Habertürk
    Takipde Kalın!
      Günlük gelişmeleri takip edebilmek için habertürk uygulamasını indirin
        Sesli Dinle
        0:00 / 0:00

        Azerbaycan’ın yaklaşık 30 yıl sonra Ermenistan işgalinden kurtardığı Karabağ’da savaşının baş aktörü Bayraktar TB2’ler oldu. Tüm dünya hem konuştu hem de şaşkınlıkla izledi. Ermenistan’ın yakın müttefiki komşu İran ise bu gelişmeler karşısında epeyce bocaladı.

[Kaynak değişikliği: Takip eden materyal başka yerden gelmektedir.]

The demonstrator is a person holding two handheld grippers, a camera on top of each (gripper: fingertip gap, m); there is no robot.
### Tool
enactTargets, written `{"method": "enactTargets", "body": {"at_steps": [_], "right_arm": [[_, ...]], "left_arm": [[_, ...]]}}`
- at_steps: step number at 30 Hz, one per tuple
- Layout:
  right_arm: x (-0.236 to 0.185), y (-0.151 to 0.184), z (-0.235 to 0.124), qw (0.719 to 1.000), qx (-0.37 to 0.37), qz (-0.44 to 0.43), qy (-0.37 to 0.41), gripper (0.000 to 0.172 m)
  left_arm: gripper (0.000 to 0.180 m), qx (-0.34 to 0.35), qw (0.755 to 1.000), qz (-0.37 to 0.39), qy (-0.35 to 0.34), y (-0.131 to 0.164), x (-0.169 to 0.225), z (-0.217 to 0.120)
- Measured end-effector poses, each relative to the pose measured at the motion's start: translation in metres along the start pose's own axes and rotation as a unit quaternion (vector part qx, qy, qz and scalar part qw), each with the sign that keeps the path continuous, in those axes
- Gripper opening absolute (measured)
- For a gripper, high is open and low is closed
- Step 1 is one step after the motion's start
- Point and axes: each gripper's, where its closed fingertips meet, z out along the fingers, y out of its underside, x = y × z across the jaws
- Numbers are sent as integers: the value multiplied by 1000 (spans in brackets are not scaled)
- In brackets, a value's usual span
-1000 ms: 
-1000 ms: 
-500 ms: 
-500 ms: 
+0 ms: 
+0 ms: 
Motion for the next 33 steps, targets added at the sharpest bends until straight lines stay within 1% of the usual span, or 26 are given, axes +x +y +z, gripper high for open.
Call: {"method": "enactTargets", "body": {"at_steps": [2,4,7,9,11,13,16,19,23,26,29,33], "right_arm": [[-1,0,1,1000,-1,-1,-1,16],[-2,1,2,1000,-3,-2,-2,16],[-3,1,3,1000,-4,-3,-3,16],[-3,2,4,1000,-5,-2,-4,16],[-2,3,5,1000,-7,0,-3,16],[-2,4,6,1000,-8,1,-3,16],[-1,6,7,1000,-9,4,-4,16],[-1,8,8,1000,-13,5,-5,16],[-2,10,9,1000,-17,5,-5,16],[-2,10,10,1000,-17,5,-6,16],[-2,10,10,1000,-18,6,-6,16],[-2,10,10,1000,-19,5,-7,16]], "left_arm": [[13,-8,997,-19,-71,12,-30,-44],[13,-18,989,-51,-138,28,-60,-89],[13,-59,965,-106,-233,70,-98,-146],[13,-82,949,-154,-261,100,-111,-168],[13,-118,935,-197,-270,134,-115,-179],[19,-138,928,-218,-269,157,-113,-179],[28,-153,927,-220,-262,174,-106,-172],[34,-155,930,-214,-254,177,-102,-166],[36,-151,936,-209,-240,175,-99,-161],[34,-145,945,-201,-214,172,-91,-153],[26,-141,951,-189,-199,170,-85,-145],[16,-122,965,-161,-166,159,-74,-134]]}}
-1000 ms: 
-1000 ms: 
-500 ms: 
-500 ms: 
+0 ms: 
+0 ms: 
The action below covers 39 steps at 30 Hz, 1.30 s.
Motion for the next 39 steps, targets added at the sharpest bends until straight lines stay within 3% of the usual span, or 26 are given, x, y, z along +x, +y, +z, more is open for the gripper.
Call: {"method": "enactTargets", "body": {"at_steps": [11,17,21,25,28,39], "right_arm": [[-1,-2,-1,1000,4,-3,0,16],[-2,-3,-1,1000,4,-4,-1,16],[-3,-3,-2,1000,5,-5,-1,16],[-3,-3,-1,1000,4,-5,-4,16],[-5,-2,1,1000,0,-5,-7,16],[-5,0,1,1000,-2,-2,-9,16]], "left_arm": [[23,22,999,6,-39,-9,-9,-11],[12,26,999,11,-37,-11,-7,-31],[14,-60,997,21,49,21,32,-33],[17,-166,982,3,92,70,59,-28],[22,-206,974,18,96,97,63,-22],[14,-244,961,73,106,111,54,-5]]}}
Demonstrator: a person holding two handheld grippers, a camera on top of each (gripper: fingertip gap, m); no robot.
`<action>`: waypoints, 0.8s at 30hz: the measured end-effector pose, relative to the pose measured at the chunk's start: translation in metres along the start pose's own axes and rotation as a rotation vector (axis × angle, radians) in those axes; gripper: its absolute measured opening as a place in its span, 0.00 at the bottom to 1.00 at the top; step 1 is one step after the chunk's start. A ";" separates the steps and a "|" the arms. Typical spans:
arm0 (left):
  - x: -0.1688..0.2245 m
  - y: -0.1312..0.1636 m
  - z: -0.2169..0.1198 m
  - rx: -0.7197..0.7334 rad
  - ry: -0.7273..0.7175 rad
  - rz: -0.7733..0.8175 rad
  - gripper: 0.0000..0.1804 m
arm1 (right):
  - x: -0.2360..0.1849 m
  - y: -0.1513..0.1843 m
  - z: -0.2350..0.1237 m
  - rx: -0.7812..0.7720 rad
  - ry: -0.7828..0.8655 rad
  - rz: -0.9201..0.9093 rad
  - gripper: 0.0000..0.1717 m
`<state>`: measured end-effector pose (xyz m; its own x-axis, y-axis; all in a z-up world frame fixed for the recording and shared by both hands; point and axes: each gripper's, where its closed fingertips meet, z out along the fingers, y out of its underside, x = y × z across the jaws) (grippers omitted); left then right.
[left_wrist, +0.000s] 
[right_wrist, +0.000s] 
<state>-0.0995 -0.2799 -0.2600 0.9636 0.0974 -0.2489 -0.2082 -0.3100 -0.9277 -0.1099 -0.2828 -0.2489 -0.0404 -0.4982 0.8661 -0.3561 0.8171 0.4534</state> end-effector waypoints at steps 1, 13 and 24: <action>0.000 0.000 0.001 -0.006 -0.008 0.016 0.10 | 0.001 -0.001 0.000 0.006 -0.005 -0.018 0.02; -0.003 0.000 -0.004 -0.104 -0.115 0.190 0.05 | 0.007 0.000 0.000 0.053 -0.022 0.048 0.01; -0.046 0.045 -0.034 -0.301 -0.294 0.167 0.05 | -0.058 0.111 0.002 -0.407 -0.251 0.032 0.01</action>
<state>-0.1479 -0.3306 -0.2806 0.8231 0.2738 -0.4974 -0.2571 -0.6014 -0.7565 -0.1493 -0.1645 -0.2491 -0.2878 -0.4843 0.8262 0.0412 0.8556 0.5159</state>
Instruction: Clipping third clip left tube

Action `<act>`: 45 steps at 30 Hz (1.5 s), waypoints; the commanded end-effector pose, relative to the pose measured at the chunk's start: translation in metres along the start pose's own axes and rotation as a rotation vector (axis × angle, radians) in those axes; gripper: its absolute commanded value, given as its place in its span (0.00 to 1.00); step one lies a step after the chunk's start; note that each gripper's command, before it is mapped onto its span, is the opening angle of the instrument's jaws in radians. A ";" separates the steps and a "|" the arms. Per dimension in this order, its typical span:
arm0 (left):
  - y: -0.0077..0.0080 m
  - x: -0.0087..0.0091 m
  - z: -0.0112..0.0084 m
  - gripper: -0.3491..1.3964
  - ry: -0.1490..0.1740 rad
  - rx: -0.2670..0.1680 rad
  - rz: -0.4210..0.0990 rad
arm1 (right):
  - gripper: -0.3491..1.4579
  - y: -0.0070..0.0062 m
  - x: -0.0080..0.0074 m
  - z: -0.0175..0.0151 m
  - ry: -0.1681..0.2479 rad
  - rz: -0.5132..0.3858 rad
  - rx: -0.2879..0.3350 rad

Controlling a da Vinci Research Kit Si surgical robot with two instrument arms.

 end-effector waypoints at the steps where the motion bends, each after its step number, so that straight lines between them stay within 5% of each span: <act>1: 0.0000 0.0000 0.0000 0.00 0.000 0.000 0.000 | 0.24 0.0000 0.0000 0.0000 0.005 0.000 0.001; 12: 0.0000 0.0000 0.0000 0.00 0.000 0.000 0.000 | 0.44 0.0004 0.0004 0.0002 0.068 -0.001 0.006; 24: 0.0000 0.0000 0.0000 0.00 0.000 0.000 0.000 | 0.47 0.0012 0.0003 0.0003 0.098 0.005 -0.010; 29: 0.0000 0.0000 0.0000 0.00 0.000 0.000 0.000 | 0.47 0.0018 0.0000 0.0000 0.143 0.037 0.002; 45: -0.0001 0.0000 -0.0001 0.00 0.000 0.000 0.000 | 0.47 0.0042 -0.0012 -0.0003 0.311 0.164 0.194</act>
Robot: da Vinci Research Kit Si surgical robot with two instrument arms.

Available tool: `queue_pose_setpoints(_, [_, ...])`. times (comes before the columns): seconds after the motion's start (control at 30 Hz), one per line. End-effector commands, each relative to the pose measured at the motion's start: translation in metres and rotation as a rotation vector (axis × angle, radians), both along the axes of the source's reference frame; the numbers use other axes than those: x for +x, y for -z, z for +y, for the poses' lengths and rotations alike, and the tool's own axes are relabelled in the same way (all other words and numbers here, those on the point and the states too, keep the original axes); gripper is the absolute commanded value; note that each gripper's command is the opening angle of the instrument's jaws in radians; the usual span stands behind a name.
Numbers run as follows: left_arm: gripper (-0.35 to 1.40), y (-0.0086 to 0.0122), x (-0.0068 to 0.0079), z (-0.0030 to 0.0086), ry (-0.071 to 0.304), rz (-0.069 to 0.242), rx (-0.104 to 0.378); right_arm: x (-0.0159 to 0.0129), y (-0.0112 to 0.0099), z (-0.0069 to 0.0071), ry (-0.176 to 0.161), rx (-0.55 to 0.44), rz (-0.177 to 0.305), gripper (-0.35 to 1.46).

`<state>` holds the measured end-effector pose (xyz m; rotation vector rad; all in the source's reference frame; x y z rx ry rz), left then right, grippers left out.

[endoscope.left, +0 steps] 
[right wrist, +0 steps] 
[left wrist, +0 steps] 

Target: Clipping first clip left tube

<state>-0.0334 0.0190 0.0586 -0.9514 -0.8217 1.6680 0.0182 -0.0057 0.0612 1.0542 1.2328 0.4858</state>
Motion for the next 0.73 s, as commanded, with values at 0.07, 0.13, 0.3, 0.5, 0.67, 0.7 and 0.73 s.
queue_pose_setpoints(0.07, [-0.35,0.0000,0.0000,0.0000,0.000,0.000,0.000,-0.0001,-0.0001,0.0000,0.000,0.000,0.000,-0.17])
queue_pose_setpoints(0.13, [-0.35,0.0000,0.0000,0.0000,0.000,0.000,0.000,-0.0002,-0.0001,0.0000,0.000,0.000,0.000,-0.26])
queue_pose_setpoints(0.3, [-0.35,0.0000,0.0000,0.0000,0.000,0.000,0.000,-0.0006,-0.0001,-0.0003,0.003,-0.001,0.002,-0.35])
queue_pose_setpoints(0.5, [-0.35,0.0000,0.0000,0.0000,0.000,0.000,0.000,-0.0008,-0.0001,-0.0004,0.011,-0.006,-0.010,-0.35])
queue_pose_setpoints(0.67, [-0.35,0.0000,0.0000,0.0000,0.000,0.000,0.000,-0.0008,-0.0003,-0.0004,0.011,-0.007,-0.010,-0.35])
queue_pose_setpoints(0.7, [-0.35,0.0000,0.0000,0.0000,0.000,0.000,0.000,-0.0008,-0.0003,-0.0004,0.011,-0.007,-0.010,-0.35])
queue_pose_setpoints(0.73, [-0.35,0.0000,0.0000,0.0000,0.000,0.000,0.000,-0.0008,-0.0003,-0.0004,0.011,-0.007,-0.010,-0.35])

        Fakat netice itibariyle “Karabağ Zaferi” tarihe İnsansız Hava Araçları (İHA-SİHA) ile kazanılan ilk savaş olarak geçti. Bundan böyle 2020 dendiğinde aklımıza Bayraktar İHA’larla kazanılan “Karabağ Zaferi” gelecektir. Türk dünyası içinde önemli motivasyon kaynağı olan bu başarının arka planı da en az bu başarı kadar önemli.

        Öyle bir anda, “İHA’lar Azerbaycan’a gitti, başarı geldi” gibi bir durum elbette söz konusu değil. Her açıdan önemli bir hazırlık safhası oldu. Akabinde İHA’larla elde edilen bu başarının kalıcı ve daha fazla caydırıcı olması için Azerbaycan yeni adımlar atmaya başladı. Türkiye ile birçok alanda iş birliğini derinleştirdi. Kendi içindeki çatlak sesleri azalttı. Türkiye de güvenlik güçleri içindeki çatlak seslerden çok çektiği için bu konudaki tecrübesini de Azerbaycan ile paylaştı. Aslında bu başarıda Azerbaycan içindeki dış bağlantılı aktörlerin törpülenmesinin de çok ciddi payı olduğu biliniyor. Dolayısıyla içimizdeki satılmışlar için sürekli teyakkuzda olmak gerekiyor. Zira bunlara İHA, SİHA, TİHA kar etmiyor.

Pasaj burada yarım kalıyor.